__Work to complete__: Reproduce every line in the material below that holds "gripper".
Start of Data section
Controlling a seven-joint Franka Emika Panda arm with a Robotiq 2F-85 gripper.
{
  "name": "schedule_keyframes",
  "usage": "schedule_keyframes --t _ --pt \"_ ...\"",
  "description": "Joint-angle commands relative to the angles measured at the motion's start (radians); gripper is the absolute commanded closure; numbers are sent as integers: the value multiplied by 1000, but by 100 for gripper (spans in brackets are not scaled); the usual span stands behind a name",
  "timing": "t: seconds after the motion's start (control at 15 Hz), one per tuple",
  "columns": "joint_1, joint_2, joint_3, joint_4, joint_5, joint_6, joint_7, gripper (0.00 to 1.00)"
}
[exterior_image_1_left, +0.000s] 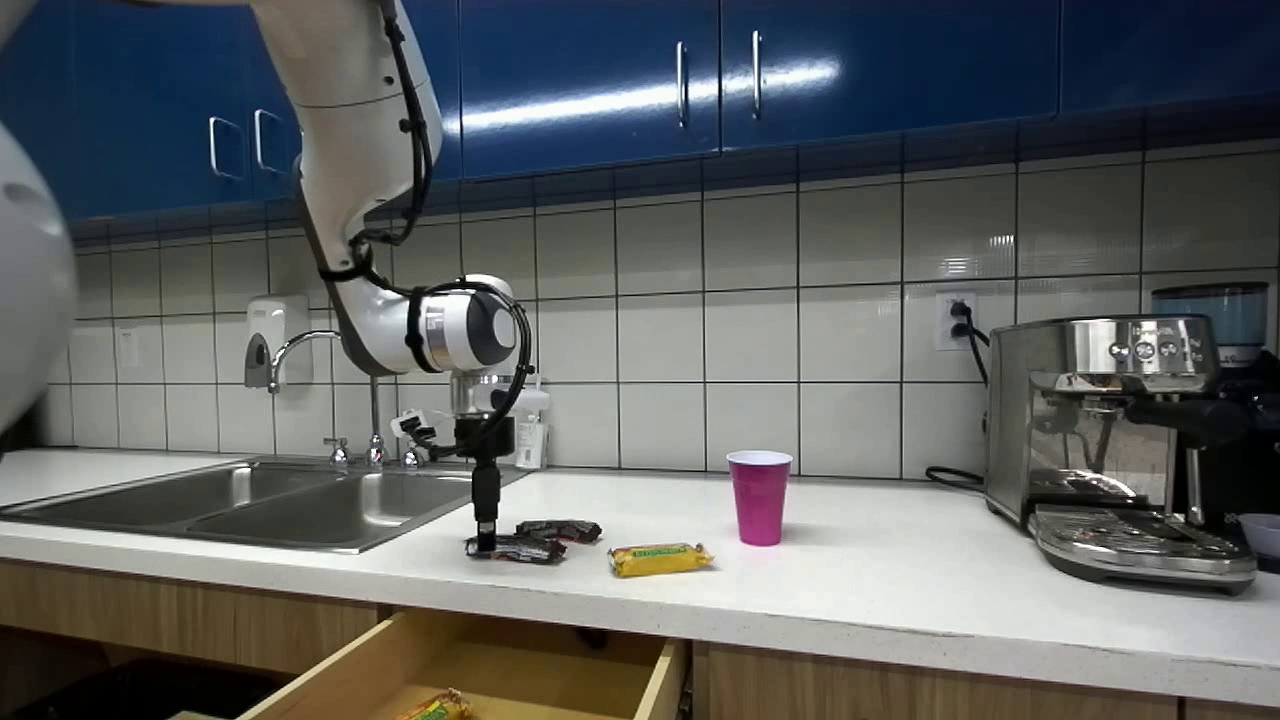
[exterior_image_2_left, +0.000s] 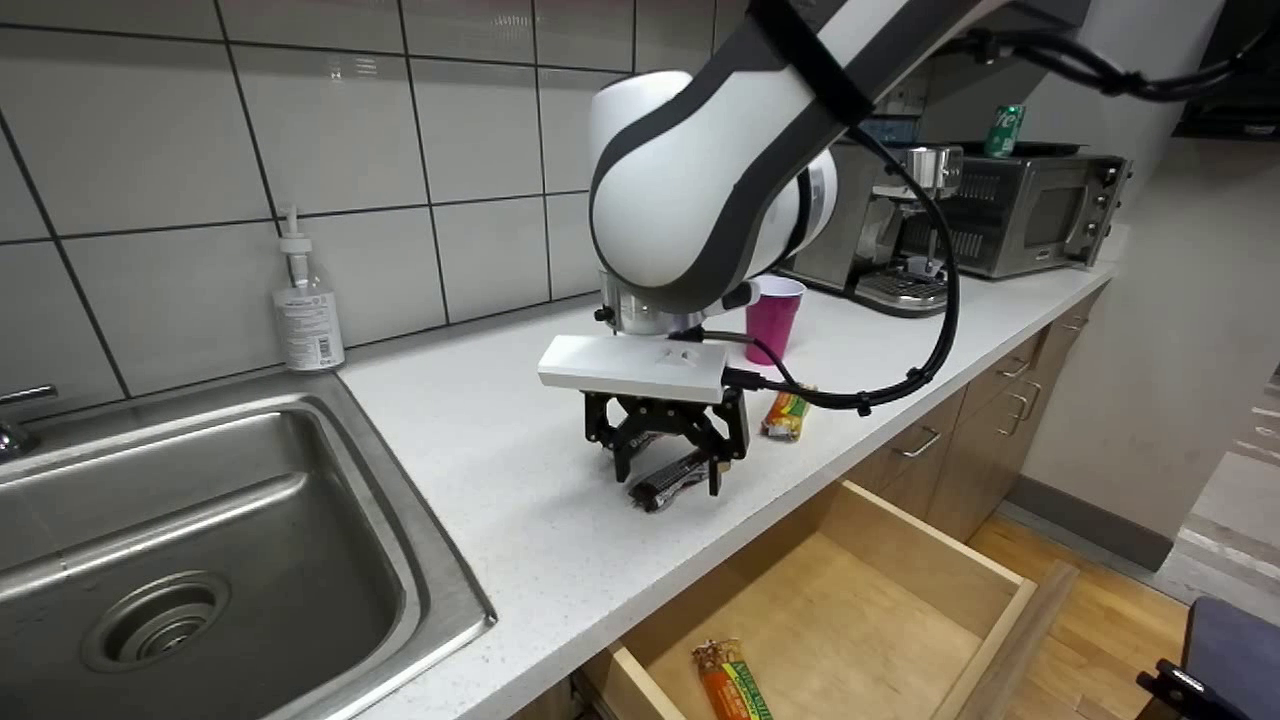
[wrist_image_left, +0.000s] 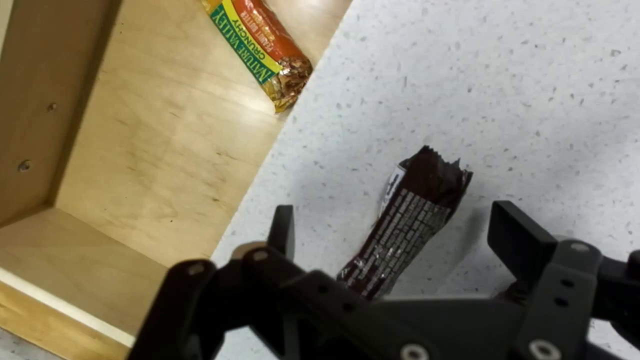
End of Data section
__Written reply__:
Controlling a seven-joint Franka Emika Panda arm with a Robotiq 2F-85 gripper.
  "description": "Joint-angle commands relative to the angles measured at the motion's start (radians); gripper is the absolute commanded closure; numbers are sent as integers: the value multiplied by 1000, but by 100 for gripper (spans in brackets are not scaled); the usual span stands behind a name",
  "columns": "joint_1, joint_2, joint_3, joint_4, joint_5, joint_6, joint_7, gripper (0.00 to 1.00)"

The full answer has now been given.